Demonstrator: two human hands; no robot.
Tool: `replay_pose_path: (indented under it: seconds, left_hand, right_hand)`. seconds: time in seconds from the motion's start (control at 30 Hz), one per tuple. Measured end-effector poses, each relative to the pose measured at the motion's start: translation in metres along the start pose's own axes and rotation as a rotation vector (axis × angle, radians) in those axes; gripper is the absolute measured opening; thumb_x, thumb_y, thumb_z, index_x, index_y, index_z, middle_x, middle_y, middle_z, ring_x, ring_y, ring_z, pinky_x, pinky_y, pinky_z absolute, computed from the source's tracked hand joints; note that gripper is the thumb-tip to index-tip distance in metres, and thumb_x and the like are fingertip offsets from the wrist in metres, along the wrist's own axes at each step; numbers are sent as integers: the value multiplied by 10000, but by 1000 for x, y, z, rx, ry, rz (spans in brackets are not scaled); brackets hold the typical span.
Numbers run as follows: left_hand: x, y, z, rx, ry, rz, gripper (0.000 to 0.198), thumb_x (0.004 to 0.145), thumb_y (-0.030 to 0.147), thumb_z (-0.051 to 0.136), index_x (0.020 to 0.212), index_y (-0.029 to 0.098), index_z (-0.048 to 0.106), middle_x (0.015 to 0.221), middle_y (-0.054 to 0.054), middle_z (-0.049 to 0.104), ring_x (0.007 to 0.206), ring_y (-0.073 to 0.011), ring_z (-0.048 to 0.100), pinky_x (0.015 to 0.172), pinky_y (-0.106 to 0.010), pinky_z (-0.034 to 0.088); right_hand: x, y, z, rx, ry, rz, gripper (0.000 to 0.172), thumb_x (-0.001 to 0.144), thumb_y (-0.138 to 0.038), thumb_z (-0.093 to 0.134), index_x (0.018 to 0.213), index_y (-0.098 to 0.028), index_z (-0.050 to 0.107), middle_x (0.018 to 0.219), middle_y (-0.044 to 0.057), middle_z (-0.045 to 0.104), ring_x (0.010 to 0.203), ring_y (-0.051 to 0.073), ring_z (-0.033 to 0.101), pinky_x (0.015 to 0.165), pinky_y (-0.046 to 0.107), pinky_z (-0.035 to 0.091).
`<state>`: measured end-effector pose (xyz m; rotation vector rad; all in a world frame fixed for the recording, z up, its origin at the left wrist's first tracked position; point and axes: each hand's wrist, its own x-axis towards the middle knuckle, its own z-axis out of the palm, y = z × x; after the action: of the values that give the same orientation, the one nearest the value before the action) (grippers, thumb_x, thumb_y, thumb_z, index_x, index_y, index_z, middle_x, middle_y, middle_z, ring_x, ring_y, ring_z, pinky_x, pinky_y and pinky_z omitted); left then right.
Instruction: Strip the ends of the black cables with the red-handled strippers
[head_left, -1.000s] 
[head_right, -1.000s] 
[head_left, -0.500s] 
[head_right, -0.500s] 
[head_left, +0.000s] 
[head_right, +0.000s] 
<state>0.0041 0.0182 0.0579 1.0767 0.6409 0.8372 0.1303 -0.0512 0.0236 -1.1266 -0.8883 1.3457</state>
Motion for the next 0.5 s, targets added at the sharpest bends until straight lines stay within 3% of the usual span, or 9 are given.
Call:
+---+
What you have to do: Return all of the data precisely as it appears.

Answer to this problem:
Demonstrator: two human hands; no robot.
Tool: `replay_pose_path: (indented under it: seconds, left_hand, right_hand)`. seconds: time in seconds from the motion's start (control at 30 Hz), one per tuple. Measured end-effector poses, each relative to the pose measured at the motion's start: translation in metres along the start pose's own axes and rotation as a rotation vector (axis × angle, radians) in those axes; gripper is the absolute measured opening; thumb_x, thumb_y, thumb_z, index_x, index_y, index_z, middle_x, middle_y, middle_z, ring_x, ring_y, ring_z, pinky_x, pinky_y, pinky_z absolute, computed from the source's tracked hand joints; note that gripper is the thumb-tip to index-tip distance in metres, and thumb_x and the like are fingertip offsets from the wrist in metres, along the wrist's own axes at each step; numbers are sent as integers: the value multiplied by 10000, but by 1000 for x, y, z, rx, ry, rz (spans in brackets are not scaled); brackets hold the typical span.
Numbers run as follows: left_hand: x, y, z, rx, ry, rz, gripper (0.000 to 0.198), thumb_x (0.004 to 0.145), thumb_y (-0.030 to 0.147), thumb_z (-0.051 to 0.136), index_x (0.020 to 0.212), index_y (-0.029 to 0.098), index_z (-0.048 to 0.106), middle_x (0.015 to 0.221), middle_y (-0.054 to 0.054), middle_z (-0.049 to 0.104), ring_x (0.007 to 0.206), ring_y (-0.073 to 0.011), ring_z (-0.048 to 0.100), pinky_x (0.015 to 0.172), pinky_y (-0.106 to 0.010), pinky_z (-0.034 to 0.088); right_hand: x, y, z, rx, ry, rz, gripper (0.000 to 0.172), thumb_x (-0.001 to 0.144), thumb_y (-0.138 to 0.038), thumb_z (-0.093 to 0.134), index_x (0.018 to 0.213), index_y (-0.098 to 0.028), index_z (-0.050 to 0.107), middle_x (0.018 to 0.219), middle_y (-0.044 to 0.057), middle_z (-0.045 to 0.104), ring_x (0.010 to 0.203), ring_y (-0.051 to 0.073), ring_z (-0.033 to 0.101), pinky_x (0.015 to 0.165), pinky_y (-0.046 to 0.107), pinky_z (-0.035 to 0.091).
`<state>`: measured end-effector pose (xyz m; rotation vector rad; all in a world frame fixed for the recording, z up, its origin at the left wrist's first tracked position; point and axes: each hand's wrist, its own x-axis towards the middle knuckle, its own z-axis out of the palm, y = z × x; after the action: of the values that give the same orientation, the one nearest the value before the action) (grippers, thumb_x, thumb_y, thumb_z, index_x, index_y, index_z, middle_x, middle_y, middle_z, ring_x, ring_y, ring_z, pinky_x, pinky_y and pinky_z omitted); left then right.
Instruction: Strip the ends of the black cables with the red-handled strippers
[head_left, -1.000s] 
[head_right, -1.000s] 
[head_left, -0.500s] 
[head_right, -0.500s] 
[head_left, +0.000s] 
[head_right, +0.000s] 
<state>0.0041 0.0182 0.0579 1.0767 0.6409 0.8372 0.1303 -0.0512 0.0236 -1.1266 -0.8883 1.3457</state>
Motion for the next 0.5 s, targets added at the sharpest bends until straight lines stay within 3% of the usual span, or 9 are given.
Call:

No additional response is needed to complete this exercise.